Once the line with "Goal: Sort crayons" is found in the entries below, print it and each following line exactly, stopping after the line with "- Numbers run"; print nothing else.

##### DATA RECORDS #####

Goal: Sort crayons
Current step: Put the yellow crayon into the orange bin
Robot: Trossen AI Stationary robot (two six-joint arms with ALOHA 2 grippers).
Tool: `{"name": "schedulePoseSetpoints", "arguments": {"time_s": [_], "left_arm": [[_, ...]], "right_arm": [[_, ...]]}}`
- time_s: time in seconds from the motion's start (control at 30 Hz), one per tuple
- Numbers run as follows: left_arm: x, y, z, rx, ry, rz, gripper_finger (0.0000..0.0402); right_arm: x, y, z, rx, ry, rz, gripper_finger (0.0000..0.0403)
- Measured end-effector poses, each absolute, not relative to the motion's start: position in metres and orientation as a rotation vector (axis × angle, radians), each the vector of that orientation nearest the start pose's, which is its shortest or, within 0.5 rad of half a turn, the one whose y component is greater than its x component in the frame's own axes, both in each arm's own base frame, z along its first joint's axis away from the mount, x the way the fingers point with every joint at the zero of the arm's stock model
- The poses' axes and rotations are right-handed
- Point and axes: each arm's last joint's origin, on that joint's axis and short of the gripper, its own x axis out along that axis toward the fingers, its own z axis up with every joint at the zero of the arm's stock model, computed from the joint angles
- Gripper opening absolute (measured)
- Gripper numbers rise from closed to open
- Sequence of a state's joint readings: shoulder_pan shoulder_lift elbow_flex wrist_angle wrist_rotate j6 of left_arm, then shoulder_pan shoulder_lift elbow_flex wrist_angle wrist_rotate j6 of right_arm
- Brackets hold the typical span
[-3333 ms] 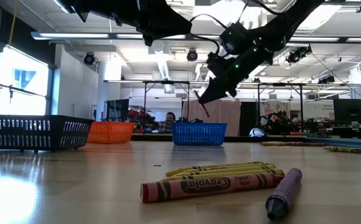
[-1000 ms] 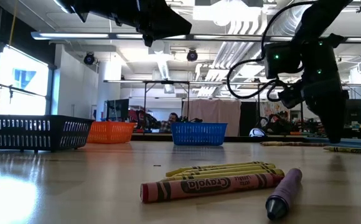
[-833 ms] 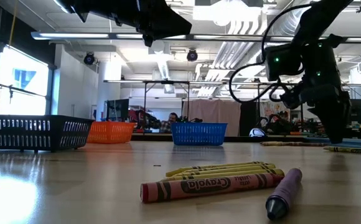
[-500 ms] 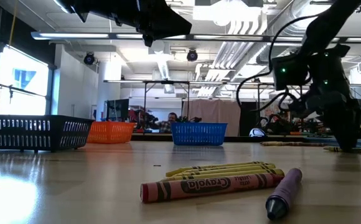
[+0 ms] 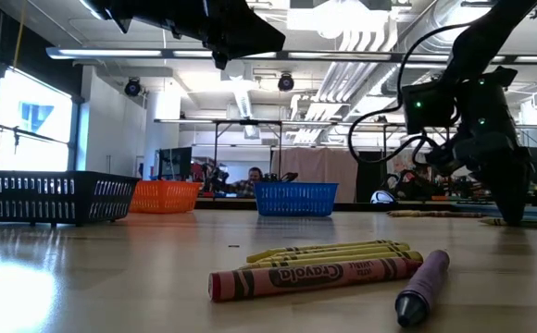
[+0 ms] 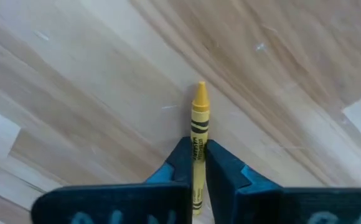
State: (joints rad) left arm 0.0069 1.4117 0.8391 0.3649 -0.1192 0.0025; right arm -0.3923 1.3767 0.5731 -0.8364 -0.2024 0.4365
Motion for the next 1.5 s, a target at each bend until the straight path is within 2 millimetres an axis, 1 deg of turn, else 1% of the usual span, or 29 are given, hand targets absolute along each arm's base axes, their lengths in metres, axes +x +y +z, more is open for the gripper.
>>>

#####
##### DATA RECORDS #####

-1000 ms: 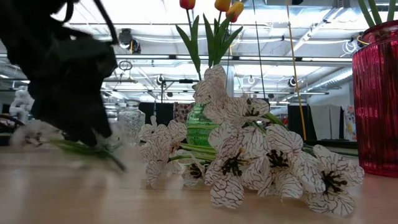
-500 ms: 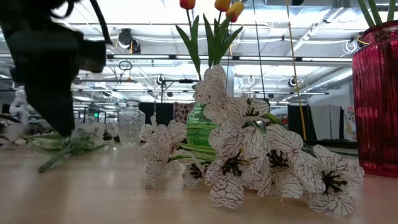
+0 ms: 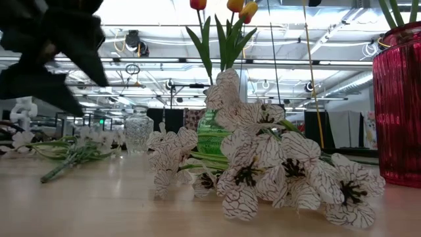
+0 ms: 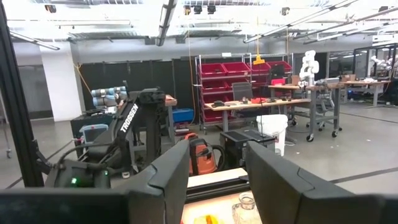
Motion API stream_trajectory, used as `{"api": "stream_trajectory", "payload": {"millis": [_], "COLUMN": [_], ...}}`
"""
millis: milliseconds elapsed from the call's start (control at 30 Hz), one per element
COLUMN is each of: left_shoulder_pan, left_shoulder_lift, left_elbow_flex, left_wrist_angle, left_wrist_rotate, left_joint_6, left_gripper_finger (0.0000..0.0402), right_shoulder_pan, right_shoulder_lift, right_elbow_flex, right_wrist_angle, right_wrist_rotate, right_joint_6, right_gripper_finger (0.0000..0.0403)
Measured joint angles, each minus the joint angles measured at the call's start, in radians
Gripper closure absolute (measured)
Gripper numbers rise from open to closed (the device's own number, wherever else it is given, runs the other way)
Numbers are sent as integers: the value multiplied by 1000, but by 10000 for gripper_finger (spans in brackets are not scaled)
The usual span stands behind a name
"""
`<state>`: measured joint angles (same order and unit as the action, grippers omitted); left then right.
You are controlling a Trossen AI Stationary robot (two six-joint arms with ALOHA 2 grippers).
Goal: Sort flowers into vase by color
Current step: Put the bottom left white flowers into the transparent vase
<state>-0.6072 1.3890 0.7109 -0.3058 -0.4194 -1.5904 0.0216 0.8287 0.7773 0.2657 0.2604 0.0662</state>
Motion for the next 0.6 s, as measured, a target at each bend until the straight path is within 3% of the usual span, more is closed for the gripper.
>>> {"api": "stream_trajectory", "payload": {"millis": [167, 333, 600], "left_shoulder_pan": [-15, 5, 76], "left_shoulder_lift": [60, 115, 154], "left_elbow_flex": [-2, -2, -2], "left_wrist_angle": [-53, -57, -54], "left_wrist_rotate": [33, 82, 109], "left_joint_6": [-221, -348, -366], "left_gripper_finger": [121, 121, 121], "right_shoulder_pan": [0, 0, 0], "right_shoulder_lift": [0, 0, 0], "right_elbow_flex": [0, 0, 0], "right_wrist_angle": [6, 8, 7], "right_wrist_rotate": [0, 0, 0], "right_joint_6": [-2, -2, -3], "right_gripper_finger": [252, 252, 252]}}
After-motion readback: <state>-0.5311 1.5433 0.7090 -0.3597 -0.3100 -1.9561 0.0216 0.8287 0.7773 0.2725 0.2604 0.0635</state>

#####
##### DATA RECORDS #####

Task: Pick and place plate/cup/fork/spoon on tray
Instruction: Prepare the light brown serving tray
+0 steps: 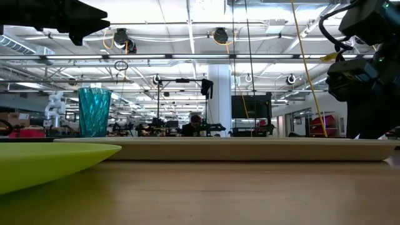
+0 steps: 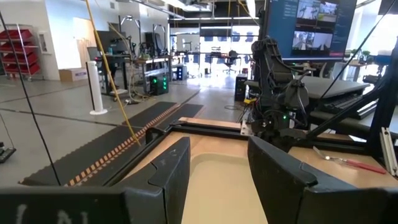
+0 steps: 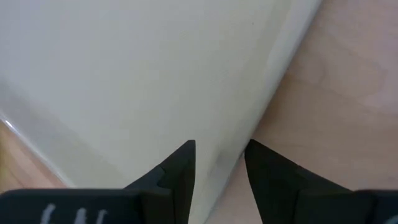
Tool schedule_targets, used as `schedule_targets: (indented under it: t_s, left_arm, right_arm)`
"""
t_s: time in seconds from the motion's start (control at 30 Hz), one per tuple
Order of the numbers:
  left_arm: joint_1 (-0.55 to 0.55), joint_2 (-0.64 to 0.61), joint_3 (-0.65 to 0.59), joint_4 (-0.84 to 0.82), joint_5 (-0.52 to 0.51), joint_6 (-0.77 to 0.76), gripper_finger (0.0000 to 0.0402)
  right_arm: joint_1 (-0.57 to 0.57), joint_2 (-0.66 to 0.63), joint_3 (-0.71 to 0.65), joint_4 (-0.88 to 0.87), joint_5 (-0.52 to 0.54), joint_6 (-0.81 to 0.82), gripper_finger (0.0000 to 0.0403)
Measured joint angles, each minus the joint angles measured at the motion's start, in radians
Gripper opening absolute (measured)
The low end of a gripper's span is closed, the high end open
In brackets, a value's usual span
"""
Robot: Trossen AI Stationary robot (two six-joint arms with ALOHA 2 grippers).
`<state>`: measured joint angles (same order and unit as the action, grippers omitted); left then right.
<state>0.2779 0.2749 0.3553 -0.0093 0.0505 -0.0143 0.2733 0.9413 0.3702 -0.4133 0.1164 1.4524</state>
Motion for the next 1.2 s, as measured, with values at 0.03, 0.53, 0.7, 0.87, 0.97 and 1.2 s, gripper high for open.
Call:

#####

* _YOUR SOLUTION_
Goal: Sort crayons
Current step: Put the yellow crayon into the orange bin
Robot: Trossen AI Stationary robot (two six-joint arms with ALOHA 2 grippers).
Tool: `{"name": "schedulePoseSetpoints", "arguments": {"time_s": [_], "left_arm": [[_, ...]], "right_arm": [[_, ...]]}}`
- time_s: time in seconds from the motion's start (control at 30 Hz), one per tuple
- Numbers run as follows: left_arm: x, y, z, rx, ry, rz, gripper_finger (0.0000..0.0402); right_arm: x, y, z, rx, ry, rz, gripper_finger (0.0000..0.0403)

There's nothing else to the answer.